Wet wipes are the San Pellegrino of butt-cleansing tools: They feel like a fancier, grown-up version of toilet paper. And addition to the posh factor, people who swear by them for their post-bowel-movement wipe believe that the method is more thorough and leaves the buttocks cleaner than it would otherwise be. And while I hear you concerning the argument at hand, an anal surgeon says it’s time to ditch those wet wipes for good.

“People think if they can use a wet wipe on their baby, they can use it on themselves,” says Evan Goldstein, DO, anal surgeon and founder of Future Method. However, while wet wipes might make you think you’re getting your bum cleaner, they can actually cause myriad complications that you probably don’t want to have to deal with in the long run. In addition to being a major environmental concern—which is a big deal—wet wipes aren’t the best option for the health of your anal region.

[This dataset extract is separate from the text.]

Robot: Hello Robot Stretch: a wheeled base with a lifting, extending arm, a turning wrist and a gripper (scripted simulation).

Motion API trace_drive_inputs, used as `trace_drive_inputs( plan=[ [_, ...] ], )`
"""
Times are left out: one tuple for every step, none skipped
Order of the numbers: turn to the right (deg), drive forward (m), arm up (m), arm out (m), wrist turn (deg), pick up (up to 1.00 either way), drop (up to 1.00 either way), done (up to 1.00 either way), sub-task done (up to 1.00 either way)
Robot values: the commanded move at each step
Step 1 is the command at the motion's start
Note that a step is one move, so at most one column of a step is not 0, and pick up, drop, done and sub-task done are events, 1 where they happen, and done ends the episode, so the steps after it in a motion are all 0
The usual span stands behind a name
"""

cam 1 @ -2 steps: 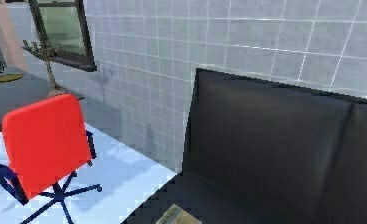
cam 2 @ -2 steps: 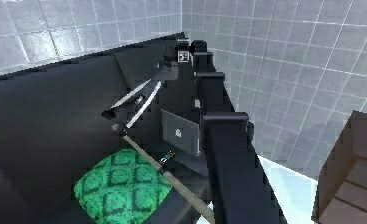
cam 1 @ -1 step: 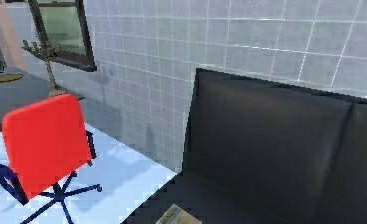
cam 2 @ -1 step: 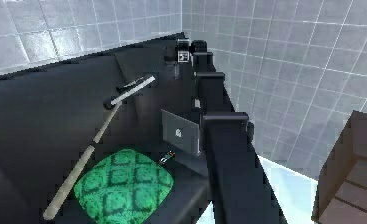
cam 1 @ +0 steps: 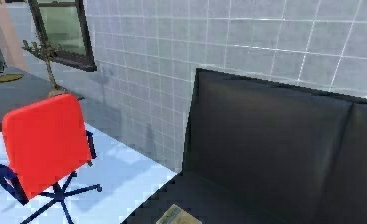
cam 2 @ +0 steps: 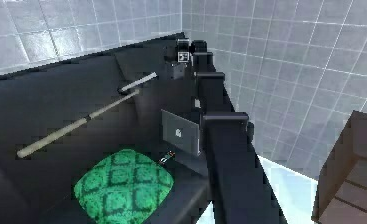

Just like the skin on your face, your anus and its surrounding skin is covered in good and bad bacteria, which work together to find homeostasis and keep your tush in tip-top condition. “This is important, so when you start to augment that [microbiome] with wet wipes, what happens is that you’re wiping away the good bacteria and the balance becomes a problem,” says Dr. Goldstein. When there’s an imbalance, you can wind up with irritation, rashes, or fungal or bacterial infections. “With the homeostasis in the biome altered, bad bacteria starts to populate fungus or irritation, which I see all of the time,” he says, noting that a standout sign of this is redness and overall discomfort. And, BTW: Even wet wipes that are “chemical-free” will do this.

Another big risk with using wet wipes is the moisture factor. “People tend to use wet wipes and then pull up their pants, so what happens is that the moisture sits there,” says Dr. Goldstein. “The moisture just festers, and it causes a change in bacteria and leads to irritation.” If this continually happens, he notes that people can feel as though they have fissures or hemorrhoids when really it’s just a buildup of irritation and bad bacteria. If you experience something like this, make an appointment with your doctor to see what’s going on.

What’s more, wet wipes can cause major problems for the health of the toilet ecosystem as well (ever heard of a fatberg?). “They often get clogged in the plumbing systems, and wind up in rivers and streams, which becomes a major issue,” says Dr. Goldstein. So, according to him—a bonafide bidet advocate—wet wipes should never, ever be used. And there you have it.